Brief: Apart from the pictures, every entry below must be given again exactly.

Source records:
• • • •
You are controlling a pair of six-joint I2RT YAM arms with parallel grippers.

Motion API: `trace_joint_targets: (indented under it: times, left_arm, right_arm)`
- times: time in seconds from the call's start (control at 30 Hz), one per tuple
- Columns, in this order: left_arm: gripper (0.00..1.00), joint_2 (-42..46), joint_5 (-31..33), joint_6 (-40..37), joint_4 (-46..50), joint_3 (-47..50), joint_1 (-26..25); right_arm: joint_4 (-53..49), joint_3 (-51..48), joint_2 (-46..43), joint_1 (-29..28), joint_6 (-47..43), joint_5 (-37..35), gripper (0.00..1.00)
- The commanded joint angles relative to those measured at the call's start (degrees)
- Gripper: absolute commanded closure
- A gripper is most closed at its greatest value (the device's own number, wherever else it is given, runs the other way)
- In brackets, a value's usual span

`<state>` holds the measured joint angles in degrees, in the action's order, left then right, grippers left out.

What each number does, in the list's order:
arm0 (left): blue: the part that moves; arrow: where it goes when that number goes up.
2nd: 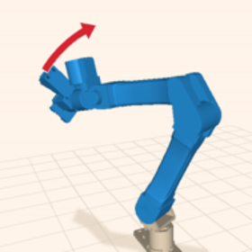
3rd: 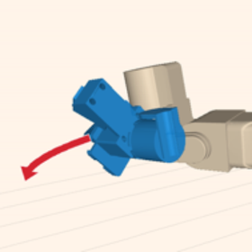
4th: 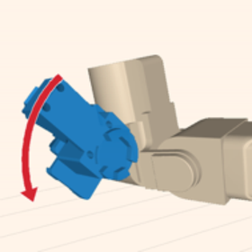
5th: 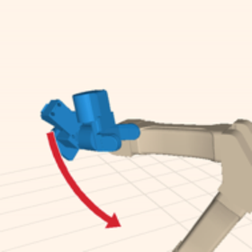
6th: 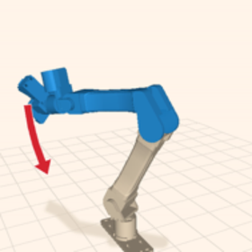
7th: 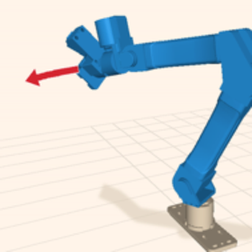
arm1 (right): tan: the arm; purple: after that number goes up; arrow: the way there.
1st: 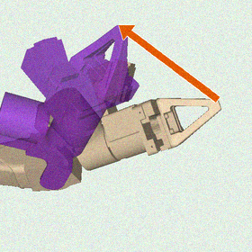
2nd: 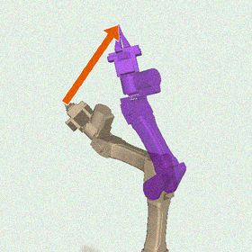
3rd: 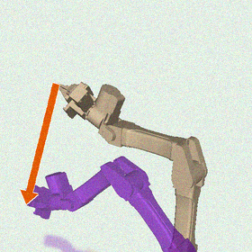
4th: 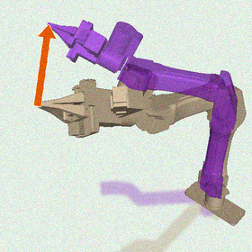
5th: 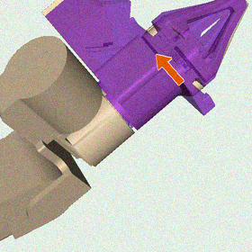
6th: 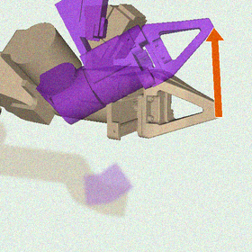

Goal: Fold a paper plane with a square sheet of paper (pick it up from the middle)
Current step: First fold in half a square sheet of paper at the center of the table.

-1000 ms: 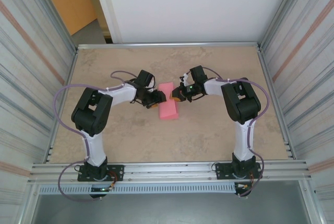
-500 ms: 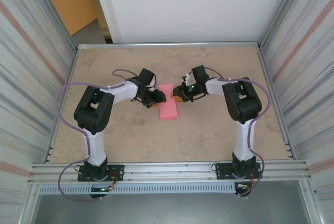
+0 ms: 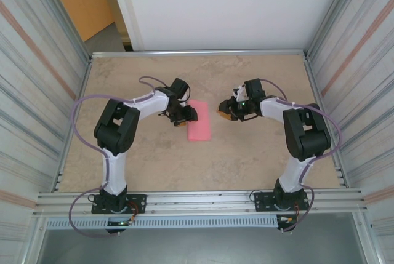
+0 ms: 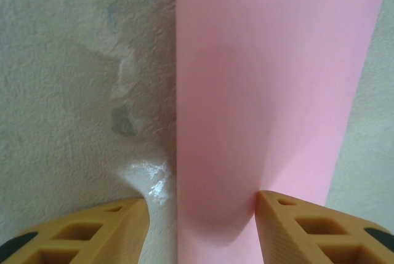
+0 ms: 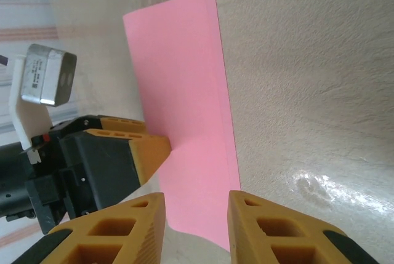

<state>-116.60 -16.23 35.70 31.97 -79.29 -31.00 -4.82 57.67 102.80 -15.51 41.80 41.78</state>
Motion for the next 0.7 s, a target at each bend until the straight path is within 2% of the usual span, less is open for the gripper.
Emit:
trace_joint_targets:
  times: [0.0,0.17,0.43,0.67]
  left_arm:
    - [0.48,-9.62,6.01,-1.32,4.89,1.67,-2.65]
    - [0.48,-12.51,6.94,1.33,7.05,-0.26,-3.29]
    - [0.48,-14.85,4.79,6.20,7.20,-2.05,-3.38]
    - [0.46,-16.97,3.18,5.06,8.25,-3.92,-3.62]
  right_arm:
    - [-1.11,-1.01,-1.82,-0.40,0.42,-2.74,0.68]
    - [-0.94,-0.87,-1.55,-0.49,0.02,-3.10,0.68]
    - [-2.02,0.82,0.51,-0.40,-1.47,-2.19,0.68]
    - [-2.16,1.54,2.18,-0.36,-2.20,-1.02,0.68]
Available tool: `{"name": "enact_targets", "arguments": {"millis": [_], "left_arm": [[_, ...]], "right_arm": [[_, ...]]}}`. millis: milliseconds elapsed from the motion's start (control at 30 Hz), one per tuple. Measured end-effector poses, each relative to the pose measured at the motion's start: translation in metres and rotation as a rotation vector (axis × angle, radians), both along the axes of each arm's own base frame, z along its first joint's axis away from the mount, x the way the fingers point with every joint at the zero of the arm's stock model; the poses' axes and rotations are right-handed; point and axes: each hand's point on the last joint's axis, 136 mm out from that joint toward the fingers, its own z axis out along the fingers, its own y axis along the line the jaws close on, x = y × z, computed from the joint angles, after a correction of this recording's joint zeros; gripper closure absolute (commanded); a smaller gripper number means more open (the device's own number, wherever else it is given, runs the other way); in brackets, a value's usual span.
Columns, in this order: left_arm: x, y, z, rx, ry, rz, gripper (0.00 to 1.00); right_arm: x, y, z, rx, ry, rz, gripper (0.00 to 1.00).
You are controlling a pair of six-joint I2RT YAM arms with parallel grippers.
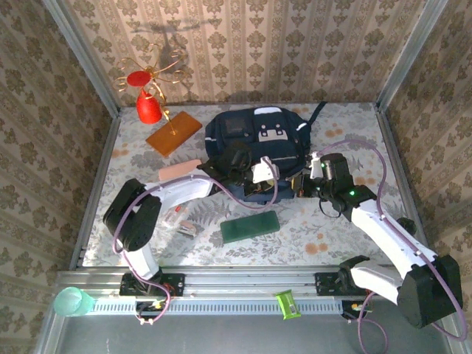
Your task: Pack the student bag
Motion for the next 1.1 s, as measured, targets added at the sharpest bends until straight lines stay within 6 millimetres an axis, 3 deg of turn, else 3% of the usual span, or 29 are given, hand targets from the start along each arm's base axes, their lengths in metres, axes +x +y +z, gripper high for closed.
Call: {"name": "enact_targets", "arguments": {"millis": [267, 433, 767, 1100], "left_arm": [[0.006, 0.008, 0.013, -0.042, -0.016, 0.016, 1.0], [0.006, 0.005, 0.02, -0.078, -0.023, 0.003, 1.0], [0.012, 0.024, 0.028, -0.129, 0.003, 0.023, 1.0], [0.021, 0.039, 0.04, -0.197, 0.008, 0.044, 1.0]], "right_arm": [[-0.002, 0.001, 0.017, 0.017, -0.058, 0.008, 1.0], [0.0, -0.01, 0.024, -0.055, -0.075, -0.019, 1.0], [0.005, -0.038, 0.021, -0.198, -0.096, -0.116, 1.0], [0.016, -0.049, 0.025, -0.227, -0.131, -0.17, 1.0]]}}
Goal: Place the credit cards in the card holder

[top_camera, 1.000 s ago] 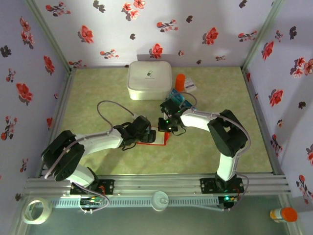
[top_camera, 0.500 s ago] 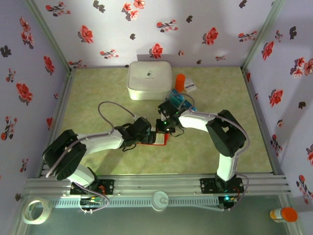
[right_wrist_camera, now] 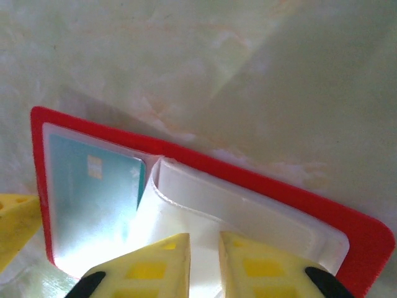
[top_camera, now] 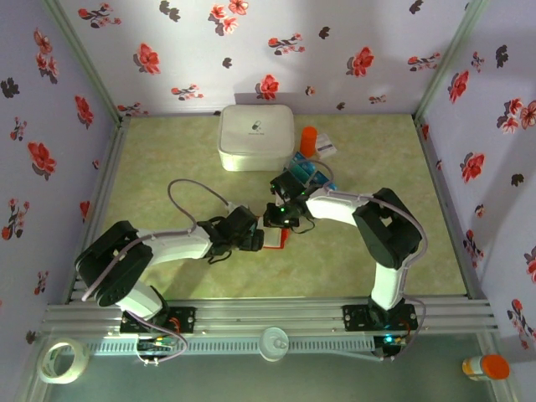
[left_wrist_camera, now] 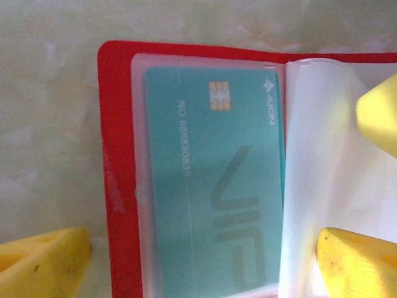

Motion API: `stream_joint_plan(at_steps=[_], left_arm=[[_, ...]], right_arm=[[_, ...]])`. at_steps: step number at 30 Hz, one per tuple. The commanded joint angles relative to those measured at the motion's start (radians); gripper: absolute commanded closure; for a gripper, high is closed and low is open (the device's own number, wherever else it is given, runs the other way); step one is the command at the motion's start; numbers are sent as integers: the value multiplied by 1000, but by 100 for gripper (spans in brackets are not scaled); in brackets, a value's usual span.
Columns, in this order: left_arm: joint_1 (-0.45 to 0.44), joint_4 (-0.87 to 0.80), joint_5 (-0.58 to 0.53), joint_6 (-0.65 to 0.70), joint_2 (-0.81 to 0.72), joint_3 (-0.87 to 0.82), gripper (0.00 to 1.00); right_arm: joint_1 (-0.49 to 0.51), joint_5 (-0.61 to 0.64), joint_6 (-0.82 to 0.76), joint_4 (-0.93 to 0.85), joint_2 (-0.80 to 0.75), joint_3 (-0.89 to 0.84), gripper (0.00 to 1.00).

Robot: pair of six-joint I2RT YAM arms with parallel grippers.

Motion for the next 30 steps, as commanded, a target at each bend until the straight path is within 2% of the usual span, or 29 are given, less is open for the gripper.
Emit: stream_joint_plan(at_steps=[1, 6, 12, 30], left_arm=[[-8, 1, 4, -19, 10, -28, 6], [-8, 4, 2, -23, 3, -34, 6], [-8, 7, 1, -25, 1, -35, 6], [-8, 11, -2, -28, -3, -39, 6]], right_arm=[[-2, 25, 34, 22, -79, -18, 71], [-5, 40, 103, 100, -116, -104, 61], [-2, 37, 181, 203, -124, -183, 54], [0, -2, 215, 260, -60, -172, 54]])
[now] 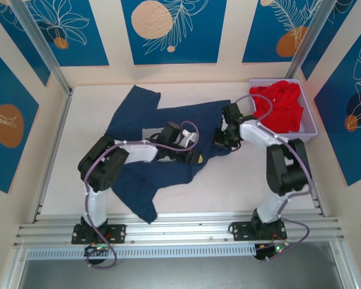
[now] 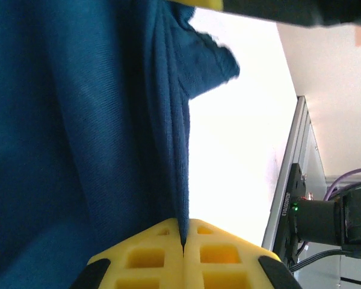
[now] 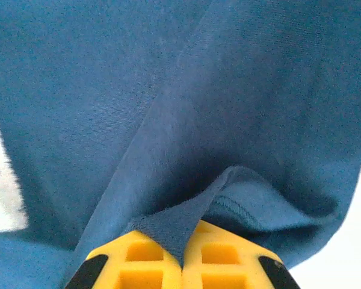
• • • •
Your response:
You are controlling a pair of six-joint I2RT YAM arms with parallel grippers.

Motion API: `trace_joint_targets: (indented under it: times, left_arm, right_arm)`
- times: time in seconds from the call's start (control at 30 Hz), one per tuple
- Columns, in this order: left_arm: gripper (0.00..1.00), joint_2 (-42..46), joint_5 (-31..33), joint_6 (-40..37), joint_4 (-46..50), joint_3 (-47..50), joint_1 (-26..25); right_arm: joint_4 (-53..49), joint_3 (-51..48), joint_2 (-46..43), joint_1 (-29..28), joint_6 (-47..43), joint_5 (-37..35), gripper (0.00..1.00)
- The commanded joint angles relative to those measured at the call's start (degrees)
- Gripper: absolute commanded closure
- A gripper is most closed at its greatest value (the device's own number, wherever else it is given, runs the other way)
- In brackets, a value's usual span

`<state>` holds the measured joint angles in degrees, in the action's order, left then right, grippers left out.

What each number does, in the list's order:
arm0 (left): blue: the part that moves; arrow: where it goes when that number goes up.
2nd: 
3rd: 
4th: 
5th: 
6th: 
7th: 
arm1 (right): tan: the arm; purple: after that number goes up; arrow: the way there.
1st: 
2nd: 
3rd: 
4th: 
5th: 
6th: 

Goal: Fold a paper plane with a square sheet of paper (pick it up from the middle)
Current step: First fold in half a square sheet of paper at the center of the table.

-1000 ms: 
-500 ms: 
+0 ms: 
+0 ms: 
+0 ms: 

<state>-116.60 -16.23 35.70 31.97 -79.29 -31.00 -4.82 57.67 102.80 -15.51 41.80 41.78</state>
Motion for the next 0.7 s, a target at each bend until the straight path is within 2% of the usual span, less is open for the gripper.
Emit:
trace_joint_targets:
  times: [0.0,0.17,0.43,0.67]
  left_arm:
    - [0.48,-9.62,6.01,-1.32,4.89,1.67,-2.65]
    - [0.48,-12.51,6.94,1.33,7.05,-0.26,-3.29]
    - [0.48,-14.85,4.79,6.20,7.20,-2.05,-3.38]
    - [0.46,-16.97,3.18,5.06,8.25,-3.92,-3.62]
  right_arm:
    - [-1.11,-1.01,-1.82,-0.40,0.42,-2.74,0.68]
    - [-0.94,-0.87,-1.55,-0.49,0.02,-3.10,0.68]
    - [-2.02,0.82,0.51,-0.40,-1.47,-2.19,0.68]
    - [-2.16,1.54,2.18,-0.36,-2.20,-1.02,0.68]
Available tool: `{"name": "enact_targets", "arguments": {"millis": [_], "left_arm": [[_, ...]], "right_arm": [[_, ...]]}}`. millis: milliseconds elapsed from the motion's start (control at 30 Hz), one per tuple. Measured end-effector poses, each relative to the pose measured at the motion's start: translation in metres and rotation as a rotation vector (axis × angle, radians), both along the axes of each arm's own base frame, z along its first joint's axis away from the mount, x the way the fingers point with every joint at the zero of the arm's stock model; the poses' axes and rotations are right-handed; point and axes: each hand's point on the last joint's axis, 136 mm out from that joint toward the fingers, its own z axis out along the fingers, its own y axis along the line the jaws close on, x = y × z, computed from the joint angles, after a correction of this recording's joint zeros; gripper closure absolute (commanded); a smaller gripper number means more open (the device's own number, wherever else it is given, runs the other way); in brackets, a value's usual span.
Columns, in this order: left_arm: x, y, z, rx, ry, rz, gripper (0.00 to 1.00); right_arm: x, y, z, rx, ry, rz, gripper (0.00 to 1.00).
You are controlling a pair of six-joint I2RT YAM arms with parallel grippers.
Your task: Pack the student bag
Motion for the next 1.1 s, as measured, targets added at the sharpest bends until straight lines stay within 6 millimetres an axis, 3 deg of turn, else 3% of the usual span, or 29 are given, hand targets from the start along each arm's base axes, their lengths in metres, axes +x +y +z, gripper high for closed.
Call: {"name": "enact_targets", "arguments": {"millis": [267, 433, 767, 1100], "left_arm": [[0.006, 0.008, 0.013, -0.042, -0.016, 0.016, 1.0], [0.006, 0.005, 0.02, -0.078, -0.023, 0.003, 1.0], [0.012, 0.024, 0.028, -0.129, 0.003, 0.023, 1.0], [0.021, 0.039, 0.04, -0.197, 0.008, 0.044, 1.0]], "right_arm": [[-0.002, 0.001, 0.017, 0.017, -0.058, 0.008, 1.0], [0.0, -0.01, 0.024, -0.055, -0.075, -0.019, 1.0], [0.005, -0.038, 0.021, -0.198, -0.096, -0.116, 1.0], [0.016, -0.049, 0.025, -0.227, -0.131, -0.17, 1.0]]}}
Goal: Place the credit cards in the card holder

[top_camera, 1.000 s ago] 
[top_camera, 0.500 s ago] 
[right_wrist_camera, now] 
[top_camera, now] 
[left_wrist_camera, now] 

Motion API: `stream_joint_plan(at_steps=[_], left_arm=[[_, ...]], right_arm=[[_, ...]])`. at_steps: step number at 30 Hz, one per tuple. The commanded joint angles relative to those measured at the motion's start (radians); gripper: absolute commanded closure; for a gripper, high is closed and low is open (the device's own number, wherever else it is given, runs the other way); step one is the command at the motion's start; numbers are sent as integers: the value multiplied by 1000, but by 100 for gripper (spans in brackets are not scaled); in brackets, a value's usual span.
Columns, in this order: left_arm: joint_1 (-0.45 to 0.44), joint_4 (-0.87 to 0.80), joint_5 (-0.58 to 0.53), joint_6 (-0.65 to 0.70), joint_2 (-0.81 to 0.72), joint_3 (-0.87 to 0.82), gripper (0.00 to 1.00); right_arm: joint_1 (-0.49 to 0.51), joint_5 (-0.61 to 0.64), joint_6 (-0.82 to 0.76), joint_4 (-0.93 to 0.85), joint_2 (-0.80 to 0.75), joint_3 (-0.89 to 0.84), gripper (0.00 to 1.00).

Robot: pair of six-joint I2RT YAM arms with parallel grippers.

Motion for the next 30 steps, as commanded, a target at each bend until the straight path is within 2% of the usual span, or 29 are given, less is open for the gripper.
Emit: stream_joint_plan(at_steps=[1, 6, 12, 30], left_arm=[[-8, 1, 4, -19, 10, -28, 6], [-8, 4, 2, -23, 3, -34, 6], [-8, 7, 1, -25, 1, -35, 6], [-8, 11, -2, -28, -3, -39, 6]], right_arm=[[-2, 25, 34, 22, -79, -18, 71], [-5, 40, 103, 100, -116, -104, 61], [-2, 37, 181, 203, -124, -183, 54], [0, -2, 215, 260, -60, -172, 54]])
[now] 
[now] 
[now] 

This concludes the exercise.